ME/CFS is another acquired disease that seems to switch on and often persist, although, like RA, sometimes it switches off. I think there must be a similar point where a negative feedback loop gets diverted to a positive loop which gets stuck. Robert Phair suggested this might occur at the itaconate level in an 'itaconite trap'. I find that intuitively implausible but I am not exactly sure why.
I think my argument would be that we need a plausible acquired cellular regulatory change that persists. For 'acquired' mitochondrial myopathies I understand that to be cells with abnormal mDNA competing out other cells. For RA the shift seems to be the generation of new recombinations of Ig genes that encode 'subversive' antibodies. For cancer it is a malignant clone. For BSE it is prion polymerisation. For psychosis it may be synaptic rearrangement that leads to cycles of abnormal cognition.
Basically, I see three ways that an acquired cellular change can persist and cause system-wide disease. One is a change in DNA - cancer, and also RA. Another is a change in nerve connections - psychosis maybe. The third is something I think people miss out on and I would call supramolecular pattern propagation. This would include amyloid and BSE. It might be the basis of Alzheimer's. The error is perpetuated by a pattern of repeating molecules that self-propagates, a bit like the 'flyers' in Conway's Life Game. It is conceivable that this can occur in musculoskeletal tissues with things like TGF beta binding - what I call the 'Writing on the Wall' model.
And my problem with an itaconite trap is that I don't see how, in practice, you get propagation of a switch from a negative loop to a positive one within the metabolic machinery of a cell. Where have the railway points been switched over? For sure, if the cell has been infected with a retrovirus the DNA can do the switch, but where would there be switches within the metabolic pathways that could persists and also propagate from cell to cell. So I look for ways signalling between cells could be switched. And I guess that although I understood the interest of thinks like ITIMs and STAT kinases I always focused on the outside signals.

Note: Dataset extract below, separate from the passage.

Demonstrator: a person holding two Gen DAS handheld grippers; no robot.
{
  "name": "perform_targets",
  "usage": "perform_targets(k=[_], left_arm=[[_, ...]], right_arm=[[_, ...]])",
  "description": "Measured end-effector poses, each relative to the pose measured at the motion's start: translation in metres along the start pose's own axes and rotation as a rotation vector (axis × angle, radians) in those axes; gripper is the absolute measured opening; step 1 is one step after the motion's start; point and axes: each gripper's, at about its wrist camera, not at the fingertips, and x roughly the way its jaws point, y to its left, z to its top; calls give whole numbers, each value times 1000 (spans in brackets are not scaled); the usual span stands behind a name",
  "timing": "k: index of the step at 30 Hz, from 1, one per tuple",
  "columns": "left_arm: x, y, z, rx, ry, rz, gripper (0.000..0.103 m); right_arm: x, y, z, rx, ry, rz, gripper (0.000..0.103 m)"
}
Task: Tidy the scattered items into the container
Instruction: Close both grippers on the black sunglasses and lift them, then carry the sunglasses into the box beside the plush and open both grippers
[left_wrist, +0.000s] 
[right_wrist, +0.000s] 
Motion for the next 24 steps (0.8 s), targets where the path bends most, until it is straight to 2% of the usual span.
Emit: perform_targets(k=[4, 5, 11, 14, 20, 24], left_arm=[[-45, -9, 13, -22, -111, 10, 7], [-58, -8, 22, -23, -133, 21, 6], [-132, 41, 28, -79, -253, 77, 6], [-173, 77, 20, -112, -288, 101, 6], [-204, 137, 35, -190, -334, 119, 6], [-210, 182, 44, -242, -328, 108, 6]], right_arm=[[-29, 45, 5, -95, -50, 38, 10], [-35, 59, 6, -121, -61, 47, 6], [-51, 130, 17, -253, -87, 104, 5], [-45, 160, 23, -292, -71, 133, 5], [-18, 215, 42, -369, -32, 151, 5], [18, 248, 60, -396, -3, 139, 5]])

But, as has already come up in the discussion, there is of course powerful information in knowing the intracellular signals both because they might be blocked by drugs and because their time courses and cross-interactions may be crucial to the clinical expression of the story. I like the idea that we might be able to pin down the delay of PEM by working out the time course of mediating steps. PEM may be too variable to make that easy but there is no doubt that we are dealing with a signalling mechanism that can take many hours.
There is also the interesting question, raised by Hutan here, as to whether metabolic shifts cause symptoms such as difficulty using muscles, directly, or through invoking neural or other indirect signals.

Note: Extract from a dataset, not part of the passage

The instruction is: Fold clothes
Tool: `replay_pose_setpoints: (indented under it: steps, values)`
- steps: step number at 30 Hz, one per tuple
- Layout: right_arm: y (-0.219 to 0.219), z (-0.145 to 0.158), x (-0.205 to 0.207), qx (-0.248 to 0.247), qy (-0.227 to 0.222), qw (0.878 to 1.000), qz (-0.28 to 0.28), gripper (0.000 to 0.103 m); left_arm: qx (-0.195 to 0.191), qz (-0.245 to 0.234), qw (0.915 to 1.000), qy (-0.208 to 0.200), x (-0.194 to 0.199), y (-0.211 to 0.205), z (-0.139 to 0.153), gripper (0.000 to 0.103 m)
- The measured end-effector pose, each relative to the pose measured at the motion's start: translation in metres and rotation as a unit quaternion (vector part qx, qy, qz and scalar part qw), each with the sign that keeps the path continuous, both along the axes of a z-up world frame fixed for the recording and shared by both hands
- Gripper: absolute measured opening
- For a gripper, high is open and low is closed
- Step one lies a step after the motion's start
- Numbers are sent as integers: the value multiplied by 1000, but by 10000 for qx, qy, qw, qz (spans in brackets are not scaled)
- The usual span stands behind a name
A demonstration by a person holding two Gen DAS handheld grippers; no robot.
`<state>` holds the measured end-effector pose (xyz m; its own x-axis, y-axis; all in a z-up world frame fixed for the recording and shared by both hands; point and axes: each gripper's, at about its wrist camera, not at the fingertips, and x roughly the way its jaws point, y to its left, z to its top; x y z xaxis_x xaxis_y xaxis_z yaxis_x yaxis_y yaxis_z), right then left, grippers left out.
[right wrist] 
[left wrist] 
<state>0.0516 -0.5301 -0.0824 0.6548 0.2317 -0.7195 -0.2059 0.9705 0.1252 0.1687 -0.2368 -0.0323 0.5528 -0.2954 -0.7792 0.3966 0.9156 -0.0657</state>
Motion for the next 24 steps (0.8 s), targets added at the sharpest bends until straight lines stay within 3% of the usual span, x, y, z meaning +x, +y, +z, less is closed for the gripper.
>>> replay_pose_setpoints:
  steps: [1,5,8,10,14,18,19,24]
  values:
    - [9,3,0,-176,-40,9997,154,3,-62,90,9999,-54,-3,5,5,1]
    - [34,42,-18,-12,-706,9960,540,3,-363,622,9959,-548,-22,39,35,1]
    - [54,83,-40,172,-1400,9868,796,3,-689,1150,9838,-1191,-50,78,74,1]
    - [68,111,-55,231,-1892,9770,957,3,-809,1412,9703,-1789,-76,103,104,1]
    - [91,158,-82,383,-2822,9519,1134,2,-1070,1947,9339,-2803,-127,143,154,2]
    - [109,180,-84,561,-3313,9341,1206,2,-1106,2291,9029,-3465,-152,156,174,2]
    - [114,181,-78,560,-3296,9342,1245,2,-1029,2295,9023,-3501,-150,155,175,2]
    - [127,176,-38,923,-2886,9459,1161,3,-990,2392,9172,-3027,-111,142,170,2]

What I am increasingly confident of is that somewhere in all this interaction between immune and nerve signals and internal cell metabolic shifts lies the answer to ME/CFS. I personally doubt that anyone 'runs out of ATP'. I think more likely some cells tell other cells to go on strike and refuse to use their ATP. But the evidence remains very hard to interpret. Hopefully we will have some genetic clues soon, so now is the time to really focus in on this problem.